▶ [THE PROBLEM]: Restate the lines word for word, from the one containing "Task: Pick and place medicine" through the last line of the entries below, without any other lines.

*** INPUT DATA ***

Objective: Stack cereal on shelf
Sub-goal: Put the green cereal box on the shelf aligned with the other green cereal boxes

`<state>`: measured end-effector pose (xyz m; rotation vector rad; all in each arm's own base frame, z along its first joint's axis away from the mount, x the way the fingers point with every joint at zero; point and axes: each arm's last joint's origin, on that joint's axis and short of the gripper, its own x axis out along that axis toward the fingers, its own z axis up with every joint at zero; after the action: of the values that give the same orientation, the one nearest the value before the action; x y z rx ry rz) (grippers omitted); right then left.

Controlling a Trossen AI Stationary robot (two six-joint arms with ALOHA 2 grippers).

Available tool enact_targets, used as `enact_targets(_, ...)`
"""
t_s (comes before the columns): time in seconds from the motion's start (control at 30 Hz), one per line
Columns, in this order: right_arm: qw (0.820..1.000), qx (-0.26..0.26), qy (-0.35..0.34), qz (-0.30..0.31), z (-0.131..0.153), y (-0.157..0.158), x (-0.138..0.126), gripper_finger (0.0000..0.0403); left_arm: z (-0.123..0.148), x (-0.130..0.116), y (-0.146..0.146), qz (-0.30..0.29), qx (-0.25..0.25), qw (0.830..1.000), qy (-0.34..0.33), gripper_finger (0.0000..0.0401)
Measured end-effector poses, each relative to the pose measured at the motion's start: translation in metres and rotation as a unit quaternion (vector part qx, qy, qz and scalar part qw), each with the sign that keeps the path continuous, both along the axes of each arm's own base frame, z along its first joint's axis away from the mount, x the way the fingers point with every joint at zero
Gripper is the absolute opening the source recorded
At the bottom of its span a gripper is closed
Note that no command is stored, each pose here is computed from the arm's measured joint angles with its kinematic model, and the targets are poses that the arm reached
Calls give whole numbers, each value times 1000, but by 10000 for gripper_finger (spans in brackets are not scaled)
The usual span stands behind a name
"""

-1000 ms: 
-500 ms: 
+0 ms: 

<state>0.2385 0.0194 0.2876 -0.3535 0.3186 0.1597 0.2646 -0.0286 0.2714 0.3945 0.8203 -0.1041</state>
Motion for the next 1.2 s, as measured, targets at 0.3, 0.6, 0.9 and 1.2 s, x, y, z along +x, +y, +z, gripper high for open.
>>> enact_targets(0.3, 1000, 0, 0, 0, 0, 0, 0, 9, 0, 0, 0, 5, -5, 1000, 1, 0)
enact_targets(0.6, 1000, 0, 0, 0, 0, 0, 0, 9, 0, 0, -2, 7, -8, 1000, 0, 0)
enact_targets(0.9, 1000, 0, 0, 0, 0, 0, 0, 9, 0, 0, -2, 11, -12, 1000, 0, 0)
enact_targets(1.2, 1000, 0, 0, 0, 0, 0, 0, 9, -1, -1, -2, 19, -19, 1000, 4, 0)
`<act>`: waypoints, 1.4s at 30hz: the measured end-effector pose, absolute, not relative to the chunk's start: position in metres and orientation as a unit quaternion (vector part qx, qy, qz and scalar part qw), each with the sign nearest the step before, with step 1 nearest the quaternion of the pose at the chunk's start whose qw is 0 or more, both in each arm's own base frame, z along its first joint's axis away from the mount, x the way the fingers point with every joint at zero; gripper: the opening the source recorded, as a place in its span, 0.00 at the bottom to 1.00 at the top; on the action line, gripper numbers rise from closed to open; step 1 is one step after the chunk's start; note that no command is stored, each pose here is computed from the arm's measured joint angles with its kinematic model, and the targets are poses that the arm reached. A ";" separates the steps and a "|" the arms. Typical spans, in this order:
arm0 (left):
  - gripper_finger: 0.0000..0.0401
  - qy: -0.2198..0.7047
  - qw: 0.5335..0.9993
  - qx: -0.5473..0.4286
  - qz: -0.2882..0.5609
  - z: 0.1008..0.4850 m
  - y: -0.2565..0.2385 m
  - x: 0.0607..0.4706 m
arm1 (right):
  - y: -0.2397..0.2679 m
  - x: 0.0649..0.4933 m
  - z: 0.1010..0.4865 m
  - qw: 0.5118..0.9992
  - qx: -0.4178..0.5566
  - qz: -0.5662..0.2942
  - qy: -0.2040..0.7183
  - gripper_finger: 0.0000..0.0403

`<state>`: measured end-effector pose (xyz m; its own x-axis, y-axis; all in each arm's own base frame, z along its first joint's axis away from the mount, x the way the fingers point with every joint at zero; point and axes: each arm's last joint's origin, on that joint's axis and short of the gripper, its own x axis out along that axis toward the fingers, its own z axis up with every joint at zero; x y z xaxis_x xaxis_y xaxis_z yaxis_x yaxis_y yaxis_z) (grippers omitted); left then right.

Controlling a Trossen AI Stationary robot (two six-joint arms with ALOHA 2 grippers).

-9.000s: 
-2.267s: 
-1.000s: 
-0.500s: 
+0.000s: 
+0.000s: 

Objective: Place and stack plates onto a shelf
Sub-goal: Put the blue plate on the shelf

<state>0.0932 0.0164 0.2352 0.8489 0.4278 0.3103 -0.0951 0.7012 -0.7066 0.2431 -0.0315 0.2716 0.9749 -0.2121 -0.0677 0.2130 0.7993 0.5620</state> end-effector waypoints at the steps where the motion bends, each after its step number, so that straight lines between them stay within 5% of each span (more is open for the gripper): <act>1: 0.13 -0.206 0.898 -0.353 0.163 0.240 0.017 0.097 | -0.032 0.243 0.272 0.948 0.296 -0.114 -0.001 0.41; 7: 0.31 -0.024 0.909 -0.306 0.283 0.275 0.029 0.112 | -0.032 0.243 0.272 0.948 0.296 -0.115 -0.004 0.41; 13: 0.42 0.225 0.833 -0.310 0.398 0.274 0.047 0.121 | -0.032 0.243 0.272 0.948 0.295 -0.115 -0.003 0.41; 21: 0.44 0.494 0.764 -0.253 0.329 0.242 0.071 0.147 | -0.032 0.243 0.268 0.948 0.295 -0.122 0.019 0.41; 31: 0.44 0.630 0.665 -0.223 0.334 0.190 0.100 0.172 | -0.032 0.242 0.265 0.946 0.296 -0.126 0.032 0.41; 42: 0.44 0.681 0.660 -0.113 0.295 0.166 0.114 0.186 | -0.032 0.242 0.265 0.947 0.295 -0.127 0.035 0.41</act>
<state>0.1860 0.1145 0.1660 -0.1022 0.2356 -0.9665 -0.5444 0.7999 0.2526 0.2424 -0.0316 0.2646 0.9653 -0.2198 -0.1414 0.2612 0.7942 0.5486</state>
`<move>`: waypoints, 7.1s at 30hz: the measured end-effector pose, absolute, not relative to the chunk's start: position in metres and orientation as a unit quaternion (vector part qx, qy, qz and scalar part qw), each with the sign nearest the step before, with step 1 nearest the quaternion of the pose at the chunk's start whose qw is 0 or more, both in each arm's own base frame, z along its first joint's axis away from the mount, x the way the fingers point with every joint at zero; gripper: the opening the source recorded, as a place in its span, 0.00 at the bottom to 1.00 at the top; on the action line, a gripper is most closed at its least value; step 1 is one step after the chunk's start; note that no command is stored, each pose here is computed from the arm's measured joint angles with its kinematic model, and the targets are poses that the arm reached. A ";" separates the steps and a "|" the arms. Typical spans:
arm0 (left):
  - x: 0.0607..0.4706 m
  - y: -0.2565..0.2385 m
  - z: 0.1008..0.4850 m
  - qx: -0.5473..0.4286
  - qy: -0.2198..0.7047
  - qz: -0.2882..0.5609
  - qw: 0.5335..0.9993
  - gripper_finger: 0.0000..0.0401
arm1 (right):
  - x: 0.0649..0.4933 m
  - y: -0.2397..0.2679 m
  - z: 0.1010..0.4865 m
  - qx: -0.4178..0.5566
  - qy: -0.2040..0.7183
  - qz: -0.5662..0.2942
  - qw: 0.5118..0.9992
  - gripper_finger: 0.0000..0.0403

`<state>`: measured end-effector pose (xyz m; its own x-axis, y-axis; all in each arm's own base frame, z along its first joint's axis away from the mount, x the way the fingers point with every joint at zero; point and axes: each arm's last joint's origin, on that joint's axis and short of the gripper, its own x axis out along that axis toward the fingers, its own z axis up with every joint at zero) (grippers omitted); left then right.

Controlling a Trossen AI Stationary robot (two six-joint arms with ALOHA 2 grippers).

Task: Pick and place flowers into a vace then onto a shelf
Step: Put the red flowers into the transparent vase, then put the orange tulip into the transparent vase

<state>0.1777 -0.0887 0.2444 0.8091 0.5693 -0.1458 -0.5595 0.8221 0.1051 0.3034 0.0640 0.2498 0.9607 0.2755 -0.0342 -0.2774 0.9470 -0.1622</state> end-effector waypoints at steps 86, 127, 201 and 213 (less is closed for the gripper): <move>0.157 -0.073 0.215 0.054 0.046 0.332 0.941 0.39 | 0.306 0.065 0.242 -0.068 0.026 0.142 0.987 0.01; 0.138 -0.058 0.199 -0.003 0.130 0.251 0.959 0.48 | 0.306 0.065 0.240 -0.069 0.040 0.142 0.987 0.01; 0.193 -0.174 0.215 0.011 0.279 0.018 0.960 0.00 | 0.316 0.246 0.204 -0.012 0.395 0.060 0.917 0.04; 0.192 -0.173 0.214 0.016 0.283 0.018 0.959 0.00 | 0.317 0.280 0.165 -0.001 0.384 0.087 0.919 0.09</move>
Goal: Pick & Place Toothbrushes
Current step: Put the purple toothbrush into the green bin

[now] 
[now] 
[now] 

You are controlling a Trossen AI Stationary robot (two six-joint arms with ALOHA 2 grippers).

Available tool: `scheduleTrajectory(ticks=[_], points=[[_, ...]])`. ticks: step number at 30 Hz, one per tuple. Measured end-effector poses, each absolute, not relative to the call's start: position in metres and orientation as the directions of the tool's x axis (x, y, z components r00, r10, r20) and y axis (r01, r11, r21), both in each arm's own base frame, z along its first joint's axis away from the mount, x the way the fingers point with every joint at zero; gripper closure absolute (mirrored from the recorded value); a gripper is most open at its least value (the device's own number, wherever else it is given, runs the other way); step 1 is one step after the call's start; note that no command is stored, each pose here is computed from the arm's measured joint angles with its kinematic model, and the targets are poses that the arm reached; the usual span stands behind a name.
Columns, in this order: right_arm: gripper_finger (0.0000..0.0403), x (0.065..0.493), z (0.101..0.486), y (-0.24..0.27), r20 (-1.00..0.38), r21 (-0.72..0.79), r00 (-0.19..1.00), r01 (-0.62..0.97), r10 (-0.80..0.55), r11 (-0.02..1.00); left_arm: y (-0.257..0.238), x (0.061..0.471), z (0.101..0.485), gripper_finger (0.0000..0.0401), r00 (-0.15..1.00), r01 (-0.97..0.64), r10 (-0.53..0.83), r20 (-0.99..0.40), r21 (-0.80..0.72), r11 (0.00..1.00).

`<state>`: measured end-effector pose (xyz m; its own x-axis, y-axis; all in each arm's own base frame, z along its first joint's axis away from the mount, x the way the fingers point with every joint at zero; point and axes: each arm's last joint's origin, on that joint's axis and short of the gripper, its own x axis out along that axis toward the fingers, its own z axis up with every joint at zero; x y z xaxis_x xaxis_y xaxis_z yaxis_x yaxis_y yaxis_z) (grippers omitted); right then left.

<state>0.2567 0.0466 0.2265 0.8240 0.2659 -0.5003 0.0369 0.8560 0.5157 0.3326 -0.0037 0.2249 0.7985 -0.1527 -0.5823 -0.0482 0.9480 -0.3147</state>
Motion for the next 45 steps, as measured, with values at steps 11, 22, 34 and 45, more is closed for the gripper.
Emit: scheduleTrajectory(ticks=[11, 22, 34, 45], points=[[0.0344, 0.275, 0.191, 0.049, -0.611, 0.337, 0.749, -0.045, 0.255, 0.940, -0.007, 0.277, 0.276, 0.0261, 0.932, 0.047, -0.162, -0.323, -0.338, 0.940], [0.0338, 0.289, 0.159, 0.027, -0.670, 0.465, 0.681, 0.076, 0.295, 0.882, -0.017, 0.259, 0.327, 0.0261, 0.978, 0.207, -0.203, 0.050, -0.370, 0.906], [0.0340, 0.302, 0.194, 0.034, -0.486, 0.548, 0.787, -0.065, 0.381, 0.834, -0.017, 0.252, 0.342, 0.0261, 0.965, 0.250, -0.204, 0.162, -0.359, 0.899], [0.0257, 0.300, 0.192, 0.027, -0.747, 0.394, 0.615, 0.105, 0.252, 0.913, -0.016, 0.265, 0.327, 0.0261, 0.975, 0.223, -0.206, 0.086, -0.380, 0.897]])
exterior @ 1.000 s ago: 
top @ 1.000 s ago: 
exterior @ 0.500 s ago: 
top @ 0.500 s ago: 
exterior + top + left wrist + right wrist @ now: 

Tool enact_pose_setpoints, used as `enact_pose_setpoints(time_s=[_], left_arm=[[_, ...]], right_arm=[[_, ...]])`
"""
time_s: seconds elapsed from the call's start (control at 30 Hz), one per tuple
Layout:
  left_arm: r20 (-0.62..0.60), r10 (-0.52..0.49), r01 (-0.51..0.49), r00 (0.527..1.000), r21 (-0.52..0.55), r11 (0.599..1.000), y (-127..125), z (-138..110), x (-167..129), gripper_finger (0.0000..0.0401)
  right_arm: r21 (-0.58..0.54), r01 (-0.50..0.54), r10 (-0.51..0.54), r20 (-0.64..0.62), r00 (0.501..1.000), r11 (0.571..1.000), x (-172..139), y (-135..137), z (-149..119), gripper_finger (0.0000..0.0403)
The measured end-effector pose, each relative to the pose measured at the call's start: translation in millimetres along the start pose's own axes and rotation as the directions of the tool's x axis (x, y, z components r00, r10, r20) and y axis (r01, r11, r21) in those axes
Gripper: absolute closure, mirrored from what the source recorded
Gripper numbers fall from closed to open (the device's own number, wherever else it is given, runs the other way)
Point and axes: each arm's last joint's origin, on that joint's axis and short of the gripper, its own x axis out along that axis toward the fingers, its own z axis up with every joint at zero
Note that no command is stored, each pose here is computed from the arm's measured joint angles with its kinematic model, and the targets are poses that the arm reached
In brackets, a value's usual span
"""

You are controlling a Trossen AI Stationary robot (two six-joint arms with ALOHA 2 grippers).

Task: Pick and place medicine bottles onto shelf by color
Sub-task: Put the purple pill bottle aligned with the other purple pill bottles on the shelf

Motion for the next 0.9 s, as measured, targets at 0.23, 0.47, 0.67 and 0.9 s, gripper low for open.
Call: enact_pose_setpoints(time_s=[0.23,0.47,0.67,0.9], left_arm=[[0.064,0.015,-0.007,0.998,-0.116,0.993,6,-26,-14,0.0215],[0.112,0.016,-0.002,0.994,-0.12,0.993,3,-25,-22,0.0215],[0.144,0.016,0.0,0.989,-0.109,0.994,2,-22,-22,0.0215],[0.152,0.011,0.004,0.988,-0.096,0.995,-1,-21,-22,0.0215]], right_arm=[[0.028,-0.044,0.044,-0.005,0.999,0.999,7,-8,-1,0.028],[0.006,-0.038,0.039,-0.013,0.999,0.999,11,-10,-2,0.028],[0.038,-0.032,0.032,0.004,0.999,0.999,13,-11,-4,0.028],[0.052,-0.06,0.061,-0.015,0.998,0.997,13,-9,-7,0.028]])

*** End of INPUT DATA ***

▶ [YOUR SOLUTION]:
Task: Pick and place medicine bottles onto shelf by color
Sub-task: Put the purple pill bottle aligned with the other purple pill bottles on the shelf

Motion for the next 0.9 s, as measured, targets at 0.23, 0.47, 0.67 and 0.9 s, gripper low for open.
Call: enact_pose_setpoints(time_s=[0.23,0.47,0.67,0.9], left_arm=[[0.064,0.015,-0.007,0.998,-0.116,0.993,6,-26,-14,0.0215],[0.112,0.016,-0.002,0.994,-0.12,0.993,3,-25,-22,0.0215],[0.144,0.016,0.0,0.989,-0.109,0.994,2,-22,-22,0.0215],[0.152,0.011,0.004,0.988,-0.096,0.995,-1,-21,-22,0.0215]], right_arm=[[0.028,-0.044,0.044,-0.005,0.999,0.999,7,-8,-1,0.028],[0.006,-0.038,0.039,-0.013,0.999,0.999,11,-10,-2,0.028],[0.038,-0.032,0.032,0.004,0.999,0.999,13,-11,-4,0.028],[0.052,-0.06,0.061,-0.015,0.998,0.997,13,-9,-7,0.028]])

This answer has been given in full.